The EU has recently finalized negotiations with several trading partners, including the CETA, the EU-Singapore Free Trade Agreement (EUSFTA), and the EU-Japan Economic Partnership Agreement (EPA).
These new FTAs will cover not only trade but also investment protection matters. The Treaty of Lisbon, which entered into force in 2009, transferred the competence (legal power) to conclude international investment protection agreements from member states to the EU.
Accordingly, the EU is adding investment protections to its recent FTAs. However, last year the European Court of Justice concluded, in Opinion 2/15, that the EU-Singapore FTA must be mixed because the EU does not have exclusive competence over matters relating to investment dispute settlement and portfolio (i.e. passive) investment of securities.
Given the breadth and ambition of the UK’s plans for its own FTA, it seems likely that the future UK-EU trade deal will be mixed, and thus require both agreement from the EU and the member states.

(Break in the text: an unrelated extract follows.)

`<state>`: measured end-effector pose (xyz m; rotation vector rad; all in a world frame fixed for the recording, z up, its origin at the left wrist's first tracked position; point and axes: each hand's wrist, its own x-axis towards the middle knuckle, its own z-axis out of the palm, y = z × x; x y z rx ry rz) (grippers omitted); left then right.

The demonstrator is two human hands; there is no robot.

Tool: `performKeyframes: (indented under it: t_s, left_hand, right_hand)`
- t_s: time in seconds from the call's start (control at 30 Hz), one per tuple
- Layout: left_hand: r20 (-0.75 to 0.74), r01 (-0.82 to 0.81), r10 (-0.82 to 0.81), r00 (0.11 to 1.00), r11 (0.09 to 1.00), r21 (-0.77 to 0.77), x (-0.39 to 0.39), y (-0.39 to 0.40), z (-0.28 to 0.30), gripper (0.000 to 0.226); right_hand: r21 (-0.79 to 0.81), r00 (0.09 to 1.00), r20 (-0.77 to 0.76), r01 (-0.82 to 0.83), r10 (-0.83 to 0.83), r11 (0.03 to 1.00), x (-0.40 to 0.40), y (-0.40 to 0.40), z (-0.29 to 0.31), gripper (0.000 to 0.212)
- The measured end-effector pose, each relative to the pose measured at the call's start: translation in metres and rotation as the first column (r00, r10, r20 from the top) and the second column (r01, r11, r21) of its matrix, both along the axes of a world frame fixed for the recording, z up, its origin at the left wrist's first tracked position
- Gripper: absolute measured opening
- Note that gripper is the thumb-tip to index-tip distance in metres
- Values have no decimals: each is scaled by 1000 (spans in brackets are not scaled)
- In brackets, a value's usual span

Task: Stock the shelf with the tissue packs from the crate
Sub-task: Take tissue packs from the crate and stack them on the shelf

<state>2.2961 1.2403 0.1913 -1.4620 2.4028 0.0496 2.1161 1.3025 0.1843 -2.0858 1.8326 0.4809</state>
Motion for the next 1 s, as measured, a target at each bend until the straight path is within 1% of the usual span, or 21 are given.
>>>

The British Prime Minister Theresa May has emphasized on a number of occasions that the United Kingdom will seek to agree with the EU a bold and ambitious free trade agreement. Mixity will be required if the future agreement is at least as comprehensive as CETA.
Accordingly, consent of all member states (in some cases – even their federal/regional governments) will be required.
While the European Commission would most probably be given a mandate to negotiate the agreement on behalf of all 27 member states, the process of ratification may take years to complete. The time gap until the ratification of the agreement could be filled by triggering the agreement’s provisional application.
A provisional application would allow the parties to benefit from the agreement upon approval by the member states (expressed in the Council) and the European Parliament pending ratification by the member states. CETA, which provisionally entered into force in September 2017 and will operate on this basis until national ratification processes are completed, serves as an example.